A través de la recopilación de datos que logramos hacer, y desde la elaboración de los mismos, se nos planteó una pregunta que resultó crucial en este trayecto: si el Hospital es sostenido económicamente con los impuestos de los residentes del Partido (hasta donde tenemos conocimiento), y por este motivo se prioriza la atención a los mismos, se pone en cuestión la accesibilidad a la Institución. ¿El Hospital Central de San Isidro podría considerarse un hospital público? ¿O podría pensarse como un hospital semi-privado? Y si efectivamente existe una restricción a la accesibilidad, ¿por qué quienes podrían desear y/o necesitar ser usuarios, no reclaman su derecho a ser atendidos? Una posible respuesta a estos interrogantes sería que la prioridad en la atención a los sanisidrenses, que se sostiene desde la política oficial, respondería a una lógica mercantilista en la cual “sólo se puede usar lo que se paga”. Sabemos que en la sociedad actual prevalece la lógica del mercado, y este ejemplo daría cuenta de esta política. Nos preguntamos, entonces, hasta qué punto no son violados cotidianamente los Derechos Humanos.
Vale la pena destacar que si bien la política oficial tiene este lineamiento, estamos anoticiadas que en el Servicio de Salud Mental, muchas veces ella es transgredida.
En cuanto a la modalidad de trabajo, concluimos que dentro del Hospital se oscila entre momentos de labor interdisciplinaria y momentos multidisciplinarios. Ambas coexisten, sin excluirse y son utilizadas según lo requiera el caso.
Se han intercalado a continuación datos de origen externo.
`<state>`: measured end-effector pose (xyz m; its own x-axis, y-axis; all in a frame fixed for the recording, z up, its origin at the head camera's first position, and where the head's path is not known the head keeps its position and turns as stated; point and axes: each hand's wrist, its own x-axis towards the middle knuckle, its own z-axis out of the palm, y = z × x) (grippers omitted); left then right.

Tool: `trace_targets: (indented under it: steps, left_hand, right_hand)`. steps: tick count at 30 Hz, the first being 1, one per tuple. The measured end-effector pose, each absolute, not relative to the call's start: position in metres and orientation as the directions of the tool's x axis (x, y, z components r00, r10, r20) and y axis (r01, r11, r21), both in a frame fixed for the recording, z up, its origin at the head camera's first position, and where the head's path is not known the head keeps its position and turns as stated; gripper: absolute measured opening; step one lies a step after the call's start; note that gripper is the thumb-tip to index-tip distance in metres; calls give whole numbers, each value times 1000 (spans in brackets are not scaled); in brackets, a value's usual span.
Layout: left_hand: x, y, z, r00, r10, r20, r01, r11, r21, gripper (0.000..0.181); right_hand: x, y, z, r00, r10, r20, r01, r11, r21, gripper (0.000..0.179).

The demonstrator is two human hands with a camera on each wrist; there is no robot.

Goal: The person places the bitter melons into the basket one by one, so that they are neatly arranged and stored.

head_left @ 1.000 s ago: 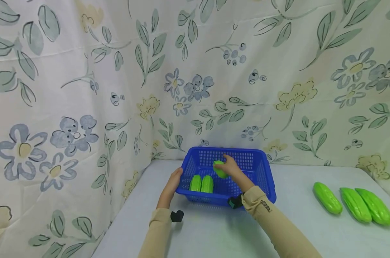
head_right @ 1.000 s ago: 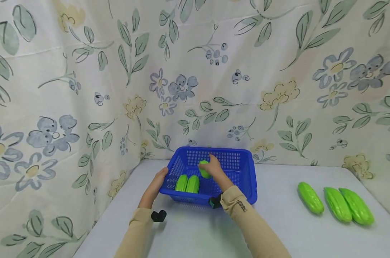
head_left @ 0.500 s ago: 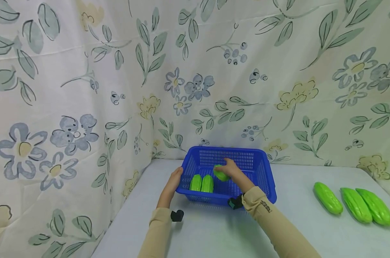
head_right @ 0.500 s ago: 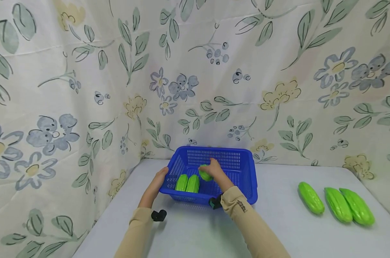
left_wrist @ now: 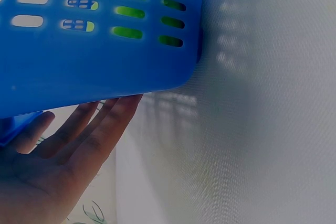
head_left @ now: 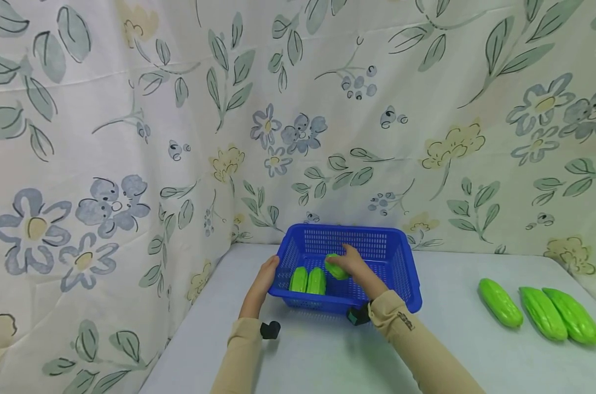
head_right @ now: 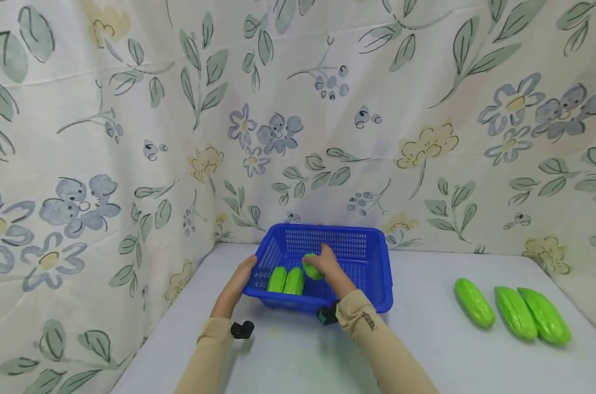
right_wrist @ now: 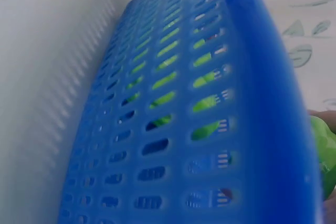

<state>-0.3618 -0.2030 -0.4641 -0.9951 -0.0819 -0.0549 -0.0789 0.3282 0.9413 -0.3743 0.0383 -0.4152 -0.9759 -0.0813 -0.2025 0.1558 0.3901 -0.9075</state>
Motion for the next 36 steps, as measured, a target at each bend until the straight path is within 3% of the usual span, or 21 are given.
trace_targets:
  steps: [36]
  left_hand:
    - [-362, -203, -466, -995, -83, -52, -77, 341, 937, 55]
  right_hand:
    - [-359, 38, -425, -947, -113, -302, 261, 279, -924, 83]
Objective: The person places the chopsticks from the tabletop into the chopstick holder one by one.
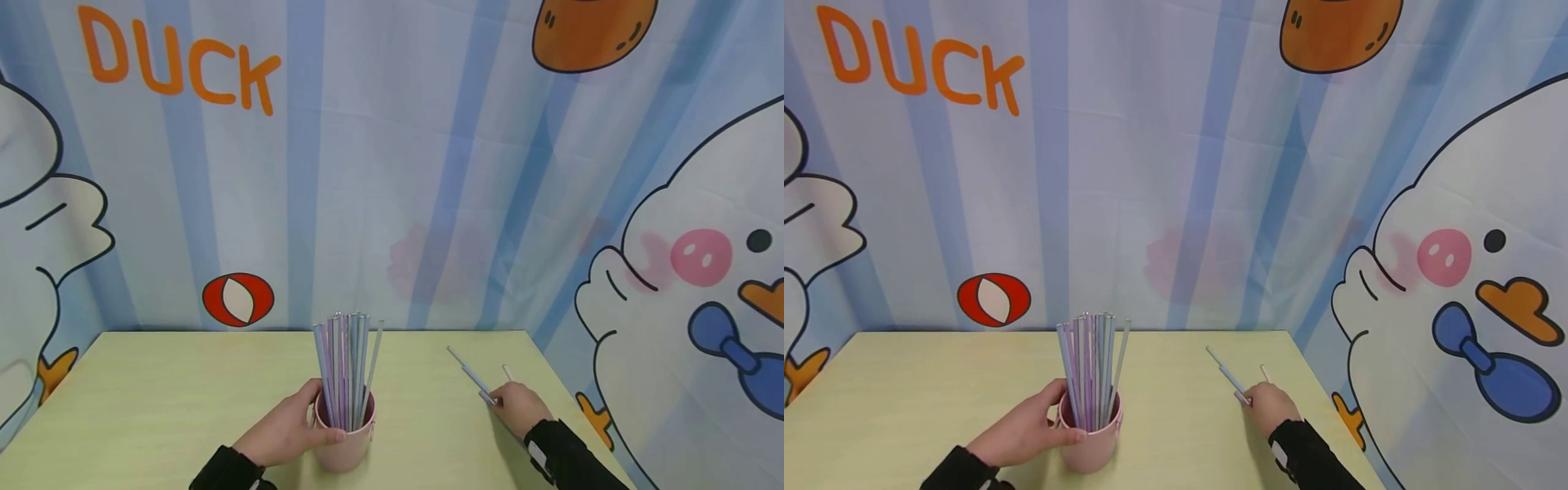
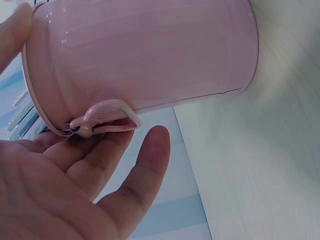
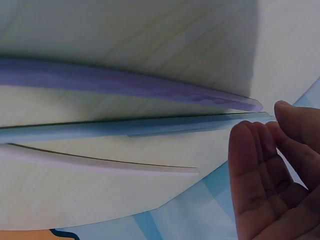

Aunque no tuvimos tiempo para tratar el tema de la Epidemiología en nuestro trabajo, nos gustaría mencionar brevemente lo formulado por Alicia Stolkiner en el texto “De la Epidemiología Psiquiátrica a la investigación en el campo de la Salud Mental”. El mismo plantea, entre otras cosas, cómo una corriente antagónica al tratamiento clásico de las “enfermedades mentales” ha acumulado experiencias positivas en el tratamiento ambulatorio de diversas enfermedades que antes requerían de una internación prolongada. El Servicio de Salud Mental en el cual trabajamos, orientado desde una clínica psicoanalítica lacaniana, en pos de reestablecer los lazos sociales de sus pacientes sostiene prescindir, dentro de lo posible, de las internaciones psiquiátricas, y se opone firmemente a que éstas sean prolongadas. Teniendo en cuenta la Resolución 245/98 del Plan Nacional de Salud Mental, sostenemos que el Servicio cumple con lo estipulado en el título II – Régimen de Internaciones – capítulo I – artículo 19º, el cual postula que la internación psiquiátrica debe ser el último recurso al cual apelar, y en caso de llevarse a cabo, deberá ser lo más breve posible.
Por otro lado, cabe destacar que podríamos considerar el trabajo que llevan a cabo los profesionales del Servicio de Salud Mental como un intento de deshacer la representación social que se tiene del “loco”. Como ejemplo de ello podemos mencionar la labor docente que se realiza con las familias de los pacientes para transmitirles conocimientos sobre cómo alojar a los mismos.
Para finalizar nos gustaría comentar que, a partir del trabajo, aprendimos a prestar mayor atención al “entre líneas” de lo que se escucha y se ve en las políticas de Salud. Nos parece fundamental para nuestra formación tener conocimiento acerca de la realidad del manejo de la Salud Pública.